--------------------------------------------------
Network Name Mean Inference Time (std dev)
--------------------------------------------------
squeezenet v1.1 204.01 ms (1.97 ms)
mobilenet 412.53 ms (79.38 ms)
resnet-18 775.99 ms (46.59 ms)
These appear noticeably slower than the ones reported on the repo page (shown below for reference):
--------------------------------------------------
Network Name Mean Inference Time (std dev)
--------------------------------------------------
squeezenet v1.1 92.34 ms (0.07 ms)
mobilenet 145.22 ms (0.11 ms)
resnet-18 325.06 ms (0.23 ms)
I’ve tried two Raspberry Pi 3Bs and two different host CPUs but cannot reproduce the reported results. Has anyone encountered this?
Can you report the individual collected measurements using results? It seems the variance of your measurement is very high (you can try increasing the --number parameter in this case).
Also, if you are running all of these tests one after the other on a small number of devices, then it is likely that your raspberry pis are thermal throttling due to the continued (stress)-testing unless you are using an effective aftermarket cooling solution.
--------------------------------------------------
Network Name Mean Inference Time (std dev)
--------------------------------------------------
ProfileResult(mean=0.6405168693, results=(0.6238276397, 0.6342533386, 0.6634696296))
resnet-18 640.52 ms (16.78 ms)
I tried running a single inference run on a resnet-18 model on a new Raspberry Pi that hadn’t been continuously stress-tested, but even then, I did not observe any noticeable speedup in runtime…
Can you give some more details on your host compilation environment e.g., llvm version?
Try also turning the number down e.g., try number=1. Your settings of number=10 and repeat=3 are more than enough to cause throttling as it does 30 end-to-end inference in a row.
I have llvm-6.0 installed.
gcc target is x86_64-linux-gnu.
What other information about my host environment would be helpful?
With number=1 and repeat=3, I get:
--------------------------------------------------
Network Name Mean Inference Time (std dev)
--------------------------------------------------
ProfileResult(mean=0.6026539773333334, results=(0.604407877, 0.593555052, 0.609999003))
resnet-18 602.65 ms (6.83 ms)
With number=1 and repeat=1, I get:
--------------------------------------------------
Network Name Mean Inference Time (std dev)
--------------------------------------------------
ProfileResult(mean=0.609508829, results=(0.609508829,))
resnet-18 609.51 ms (0.00 ms)
Ok, those results suggest that throttling is not the main cause of the difference here.
We have had issues with different llvm versions, so if it is not too tedious I would recommend also trying llvm-4.0. I think @merrymercy can confirm which version of llvm these schedules were tuned with.
Thanks, I rebuilt tvm on my host machine with llvm-4.0.
When I run the benchmark with number=1 and repeat=1, I still get:
--------------------------------------------------
Network Name Mean Inference Time (std dev)
--------------------------------------------------
ProfileResult(mean=0.604963224, results=(0.604963224,))
resnet-18 604.96 ms (0.00 ms)
It seems neon is disabled by default in your llvm, because I can reproduce your results with neon disabled.
However, neon is enabled by default in my llvm.
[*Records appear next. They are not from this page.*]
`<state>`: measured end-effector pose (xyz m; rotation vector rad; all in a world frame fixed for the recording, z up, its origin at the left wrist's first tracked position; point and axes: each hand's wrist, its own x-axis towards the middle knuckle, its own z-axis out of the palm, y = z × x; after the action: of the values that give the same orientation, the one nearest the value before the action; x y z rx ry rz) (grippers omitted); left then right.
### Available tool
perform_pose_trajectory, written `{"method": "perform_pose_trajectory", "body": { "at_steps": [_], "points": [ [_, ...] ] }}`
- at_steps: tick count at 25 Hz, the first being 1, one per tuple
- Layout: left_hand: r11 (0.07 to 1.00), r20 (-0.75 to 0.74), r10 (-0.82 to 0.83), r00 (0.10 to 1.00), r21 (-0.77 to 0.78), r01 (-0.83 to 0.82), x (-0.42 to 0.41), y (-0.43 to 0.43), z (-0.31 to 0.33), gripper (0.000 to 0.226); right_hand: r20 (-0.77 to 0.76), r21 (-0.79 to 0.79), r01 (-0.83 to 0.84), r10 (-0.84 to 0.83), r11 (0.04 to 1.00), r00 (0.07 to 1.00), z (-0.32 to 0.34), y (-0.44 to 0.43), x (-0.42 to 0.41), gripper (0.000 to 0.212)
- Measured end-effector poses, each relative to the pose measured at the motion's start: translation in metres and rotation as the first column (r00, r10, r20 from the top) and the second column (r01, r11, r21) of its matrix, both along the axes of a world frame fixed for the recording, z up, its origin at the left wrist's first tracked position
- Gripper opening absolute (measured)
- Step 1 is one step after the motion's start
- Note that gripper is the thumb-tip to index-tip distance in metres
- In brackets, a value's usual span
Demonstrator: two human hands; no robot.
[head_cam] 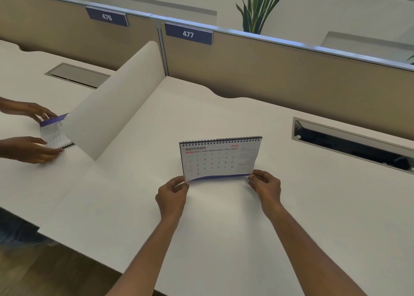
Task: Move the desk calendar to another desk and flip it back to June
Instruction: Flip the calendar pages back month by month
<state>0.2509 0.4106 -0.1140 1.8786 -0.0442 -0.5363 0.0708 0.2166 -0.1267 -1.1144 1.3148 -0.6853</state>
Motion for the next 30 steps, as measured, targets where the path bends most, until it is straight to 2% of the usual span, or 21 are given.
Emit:
{"method": "perform_pose_trajectory", "body": {
  "at_steps": [3,10,14,20,24,30],
  "points": [
    [0.999,0.018,0.004,1.0,-0.038,-0.003,-0.002,0.0,-0.003,0.009,0.015,0.008,0.012,-0.012,1.0,1.0,-0.001,0.0,-0.002,0.021],
    [0.969,-0.142,0.022,0.99,-0.241,-0.056,-0.001,0.004,-0.004,0.022,0.102,0.069,0.073,-0.08,0.995,0.992,0.001,0.001,-0.004,0.014],
    [0.952,-0.192,-0.04,0.981,-0.305,-0.021,0.001,0.009,0.001,0.022,0.151,0.111,0.085,-0.101,0.99,0.983,0.001,0.0,-0.008,0.011],
    [0.922,-0.233,-0.149,0.961,-0.383,0.051,0.008,0.019,0.005,0.021,0.25,0.198,0.099,-0.148,0.975,0.957,0.008,0.0,-0.012,0.021],
    [0.895,-0.256,-0.187,0.949,-0.441,0.057,0.013,0.024,0.005,0.012,0.278,0.201,0.062,-0.117,0.978,0.954,0.013,0.0,-0.016,0.023],
    [0.895,-0.231,-0.189,0.955,-0.44,0.071,0.019,0.025,0.007,0.015,0.301,0.174,-0.018,-0.036,0.985,0.953,0.02,0.0,-0.023,0.015]
  ]
}}
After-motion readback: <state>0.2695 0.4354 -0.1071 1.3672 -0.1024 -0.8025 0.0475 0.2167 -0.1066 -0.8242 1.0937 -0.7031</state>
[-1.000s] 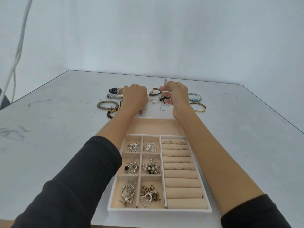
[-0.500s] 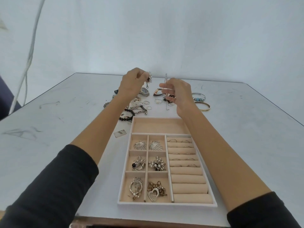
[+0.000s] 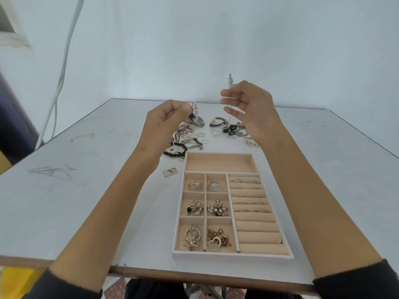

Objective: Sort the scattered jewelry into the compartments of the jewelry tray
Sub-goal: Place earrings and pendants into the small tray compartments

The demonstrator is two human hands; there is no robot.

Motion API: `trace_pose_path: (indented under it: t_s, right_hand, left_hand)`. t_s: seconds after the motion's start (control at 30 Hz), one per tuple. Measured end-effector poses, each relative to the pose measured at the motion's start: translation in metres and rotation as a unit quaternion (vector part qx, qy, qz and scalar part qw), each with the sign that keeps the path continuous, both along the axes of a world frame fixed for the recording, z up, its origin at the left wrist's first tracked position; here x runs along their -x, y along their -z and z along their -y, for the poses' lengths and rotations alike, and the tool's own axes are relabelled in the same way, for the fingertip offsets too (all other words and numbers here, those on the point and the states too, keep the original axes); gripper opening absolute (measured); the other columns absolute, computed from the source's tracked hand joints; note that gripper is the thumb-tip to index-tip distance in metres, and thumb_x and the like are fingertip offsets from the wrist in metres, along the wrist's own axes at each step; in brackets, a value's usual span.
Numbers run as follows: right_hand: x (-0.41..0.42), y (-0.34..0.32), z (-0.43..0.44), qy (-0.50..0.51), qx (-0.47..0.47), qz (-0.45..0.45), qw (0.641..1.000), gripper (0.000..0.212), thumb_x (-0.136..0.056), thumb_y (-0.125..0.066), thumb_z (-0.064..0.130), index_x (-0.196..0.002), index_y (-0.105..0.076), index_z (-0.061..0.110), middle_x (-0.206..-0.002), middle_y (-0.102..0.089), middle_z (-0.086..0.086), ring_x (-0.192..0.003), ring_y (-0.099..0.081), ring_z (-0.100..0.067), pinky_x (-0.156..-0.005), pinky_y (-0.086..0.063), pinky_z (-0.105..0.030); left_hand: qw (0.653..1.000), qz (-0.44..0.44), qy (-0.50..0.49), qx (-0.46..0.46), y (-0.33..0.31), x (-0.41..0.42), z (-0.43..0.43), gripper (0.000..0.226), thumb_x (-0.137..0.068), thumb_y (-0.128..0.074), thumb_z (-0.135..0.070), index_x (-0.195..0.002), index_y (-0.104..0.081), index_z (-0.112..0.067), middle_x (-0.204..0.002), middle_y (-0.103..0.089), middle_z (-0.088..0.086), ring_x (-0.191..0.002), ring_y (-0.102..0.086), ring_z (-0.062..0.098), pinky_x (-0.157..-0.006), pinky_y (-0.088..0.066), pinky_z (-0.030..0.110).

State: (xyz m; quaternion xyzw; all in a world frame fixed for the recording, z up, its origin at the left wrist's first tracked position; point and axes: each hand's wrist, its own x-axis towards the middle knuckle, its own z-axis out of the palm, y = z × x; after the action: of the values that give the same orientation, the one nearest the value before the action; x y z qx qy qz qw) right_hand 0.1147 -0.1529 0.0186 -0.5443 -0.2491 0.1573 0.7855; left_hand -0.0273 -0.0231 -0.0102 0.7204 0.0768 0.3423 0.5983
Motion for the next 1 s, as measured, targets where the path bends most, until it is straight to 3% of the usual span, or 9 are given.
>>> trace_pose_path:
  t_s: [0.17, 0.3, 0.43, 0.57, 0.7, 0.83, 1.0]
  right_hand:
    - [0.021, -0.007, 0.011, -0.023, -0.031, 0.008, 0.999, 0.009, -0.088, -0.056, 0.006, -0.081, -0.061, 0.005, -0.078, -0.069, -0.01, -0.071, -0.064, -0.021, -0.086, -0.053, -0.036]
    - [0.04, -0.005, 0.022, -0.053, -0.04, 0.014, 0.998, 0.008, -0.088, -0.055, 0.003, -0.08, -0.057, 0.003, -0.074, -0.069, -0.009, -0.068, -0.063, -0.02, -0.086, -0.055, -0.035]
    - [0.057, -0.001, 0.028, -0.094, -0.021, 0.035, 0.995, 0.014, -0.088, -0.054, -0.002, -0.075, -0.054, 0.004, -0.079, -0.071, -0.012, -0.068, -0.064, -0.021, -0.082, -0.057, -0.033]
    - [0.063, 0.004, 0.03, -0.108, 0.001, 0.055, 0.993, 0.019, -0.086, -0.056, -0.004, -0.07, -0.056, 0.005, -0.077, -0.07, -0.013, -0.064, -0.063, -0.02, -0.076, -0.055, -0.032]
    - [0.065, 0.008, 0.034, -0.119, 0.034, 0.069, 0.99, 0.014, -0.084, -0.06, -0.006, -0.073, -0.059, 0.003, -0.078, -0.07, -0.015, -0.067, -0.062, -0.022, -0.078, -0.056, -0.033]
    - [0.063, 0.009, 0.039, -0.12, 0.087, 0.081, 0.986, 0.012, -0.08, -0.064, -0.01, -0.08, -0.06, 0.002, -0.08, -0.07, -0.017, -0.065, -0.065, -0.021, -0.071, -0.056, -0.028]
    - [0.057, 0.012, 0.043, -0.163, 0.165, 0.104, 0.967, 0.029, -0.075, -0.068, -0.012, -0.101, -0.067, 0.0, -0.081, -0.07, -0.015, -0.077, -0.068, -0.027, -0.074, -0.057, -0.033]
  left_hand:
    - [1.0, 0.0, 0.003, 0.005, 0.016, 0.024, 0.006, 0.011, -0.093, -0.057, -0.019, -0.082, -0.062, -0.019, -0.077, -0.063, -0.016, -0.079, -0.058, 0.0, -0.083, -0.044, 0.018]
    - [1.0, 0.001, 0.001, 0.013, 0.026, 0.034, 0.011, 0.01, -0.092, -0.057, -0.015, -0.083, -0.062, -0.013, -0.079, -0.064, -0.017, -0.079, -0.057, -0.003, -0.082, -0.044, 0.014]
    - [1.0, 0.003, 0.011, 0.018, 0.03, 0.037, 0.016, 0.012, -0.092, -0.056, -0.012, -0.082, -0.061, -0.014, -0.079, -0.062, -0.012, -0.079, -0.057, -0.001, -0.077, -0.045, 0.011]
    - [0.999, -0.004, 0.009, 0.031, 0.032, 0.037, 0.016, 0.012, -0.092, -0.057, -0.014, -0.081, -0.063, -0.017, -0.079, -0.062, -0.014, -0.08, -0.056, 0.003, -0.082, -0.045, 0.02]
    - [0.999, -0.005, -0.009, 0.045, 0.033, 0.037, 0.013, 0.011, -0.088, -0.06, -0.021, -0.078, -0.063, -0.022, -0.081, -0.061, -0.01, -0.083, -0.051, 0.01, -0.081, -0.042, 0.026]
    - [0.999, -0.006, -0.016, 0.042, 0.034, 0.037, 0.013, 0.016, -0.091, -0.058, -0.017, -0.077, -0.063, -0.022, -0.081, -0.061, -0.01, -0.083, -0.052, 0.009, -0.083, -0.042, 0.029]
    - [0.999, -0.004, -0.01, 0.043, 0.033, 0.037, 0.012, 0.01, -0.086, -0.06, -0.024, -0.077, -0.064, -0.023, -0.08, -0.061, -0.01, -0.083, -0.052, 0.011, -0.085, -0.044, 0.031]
I will send a pr to add neon for all targets.
Thank you, I made that change but it did not resolve the problem for me:
--------------------------------------------------
Network Name Mean Inference Time (std dev)
--------------------------------------------------
ProfileResult(mean=0.605326326, results=(0.605326326,))
resnet-18 605.33 ms (0.00 ms)
One quick way for diagnosis if it is a(host) software environment problem or problem of the pi3b, is to use the docker image. You can follow https://github.com/dmlc/tvm/tree/master/docker to do
docker/bash.sh tvmai/ci-gpu
Then build the tvm inside the environment, with llvm-config set to llvm-config-4.0, this will give you exactly the same software env that is being used in the build. If the problem persists, then we can at least confirm that the problem is on the device side.